◆ ACTION ITEM:
What you return must be the complete listing, unchanged.

◆ INPUT DATA:
──────

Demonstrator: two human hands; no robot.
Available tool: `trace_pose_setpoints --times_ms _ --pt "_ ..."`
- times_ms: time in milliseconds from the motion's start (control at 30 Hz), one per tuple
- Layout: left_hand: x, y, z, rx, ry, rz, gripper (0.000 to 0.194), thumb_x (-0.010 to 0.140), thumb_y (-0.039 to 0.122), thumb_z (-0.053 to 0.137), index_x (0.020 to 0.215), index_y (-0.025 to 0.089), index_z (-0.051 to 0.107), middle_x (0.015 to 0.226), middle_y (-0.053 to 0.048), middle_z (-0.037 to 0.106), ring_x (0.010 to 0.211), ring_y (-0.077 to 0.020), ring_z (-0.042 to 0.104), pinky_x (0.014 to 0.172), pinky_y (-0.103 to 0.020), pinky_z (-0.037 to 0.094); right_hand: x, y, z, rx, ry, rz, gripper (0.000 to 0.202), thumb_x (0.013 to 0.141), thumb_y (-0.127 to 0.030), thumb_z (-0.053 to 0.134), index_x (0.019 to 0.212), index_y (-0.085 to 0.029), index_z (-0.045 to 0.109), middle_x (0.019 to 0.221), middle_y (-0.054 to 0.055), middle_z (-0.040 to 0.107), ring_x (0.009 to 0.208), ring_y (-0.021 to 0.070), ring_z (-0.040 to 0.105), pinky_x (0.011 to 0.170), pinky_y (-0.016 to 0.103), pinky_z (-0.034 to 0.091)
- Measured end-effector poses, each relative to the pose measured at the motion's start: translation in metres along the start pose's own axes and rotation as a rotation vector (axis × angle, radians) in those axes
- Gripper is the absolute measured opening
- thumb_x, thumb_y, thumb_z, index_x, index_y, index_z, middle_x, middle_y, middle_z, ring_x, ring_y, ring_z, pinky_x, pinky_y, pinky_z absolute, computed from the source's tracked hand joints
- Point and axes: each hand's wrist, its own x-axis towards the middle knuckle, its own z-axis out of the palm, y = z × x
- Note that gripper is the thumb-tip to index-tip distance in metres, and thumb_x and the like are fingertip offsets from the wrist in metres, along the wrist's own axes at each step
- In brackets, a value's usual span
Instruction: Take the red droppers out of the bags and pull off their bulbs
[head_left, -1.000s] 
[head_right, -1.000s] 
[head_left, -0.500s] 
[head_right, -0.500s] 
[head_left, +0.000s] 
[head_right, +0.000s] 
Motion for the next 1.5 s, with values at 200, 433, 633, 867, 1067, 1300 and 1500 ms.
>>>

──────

◆ SOLUTION FOR THIS PROBLEM:
Demonstrator: two human hands; no robot.
Available tool: `trace_pose_setpoints --times_ms _ --pt "_ ..."`
- times_ms: time in milliseconds from the motion's start (control at 30 Hz), one per tuple
- Layout: left_hand: x, y, z, rx, ry, rz, gripper (0.000 to 0.194), thumb_x (-0.010 to 0.140), thumb_y (-0.039 to 0.122), thumb_z (-0.053 to 0.137), index_x (0.020 to 0.215), index_y (-0.025 to 0.089), index_z (-0.051 to 0.107), middle_x (0.015 to 0.226), middle_y (-0.053 to 0.048), middle_z (-0.037 to 0.106), ring_x (0.010 to 0.211), ring_y (-0.077 to 0.020), ring_z (-0.042 to 0.104), pinky_x (0.014 to 0.172), pinky_y (-0.103 to 0.020), pinky_z (-0.037 to 0.094); right_hand: x, y, z, rx, ry, rz, gripper (0.000 to 0.202), thumb_x (0.013 to 0.141), thumb_y (-0.127 to 0.030), thumb_z (-0.053 to 0.134), index_x (0.019 to 0.212), index_y (-0.085 to 0.029), index_z (-0.045 to 0.109), middle_x (0.019 to 0.221), middle_y (-0.054 to 0.055), middle_z (-0.040 to 0.107), ring_x (0.009 to 0.208), ring_y (-0.021 to 0.070), ring_z (-0.040 to 0.105), pinky_x (0.011 to 0.170), pinky_y (-0.016 to 0.103), pinky_z (-0.034 to 0.091)
- Measured end-effector poses, each relative to the pose measured at the motion's start: translation in metres along the start pose's own axes and rotation as a rotation vector (axis × angle, radians) in those axes
- Gripper is the absolute measured opening
- thumb_x, thumb_y, thumb_z, index_x, index_y, index_z, middle_x, middle_y, middle_z, ring_x, ring_y, ring_z, pinky_x, pinky_y, pinky_z absolute, computed from the source's tracked hand joints
- Point and axes: each hand's wrist, its own x-axis towards the middle knuckle, its own z-axis out of the palm, y = z × x
- Note that gripper is the thumb-tip to index-tip distance in metres, and thumb_x and the like are fingertip offsets from the wrist in metres, along the wrist's own axes at each step
- In brackets, a value's usual span
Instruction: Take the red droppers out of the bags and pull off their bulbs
[head_left, -1.000s] 
[head_right, -1.000s] 
[head_left, -0.500s] 
[head_right, -0.500s] 
[head_left, +0.000s] 
[head_right, +0.000s] 
Motion for the next 1.5 s, with values at 200, 433, 633, 867, 1067, 1300 and 1500 ms.
>>>

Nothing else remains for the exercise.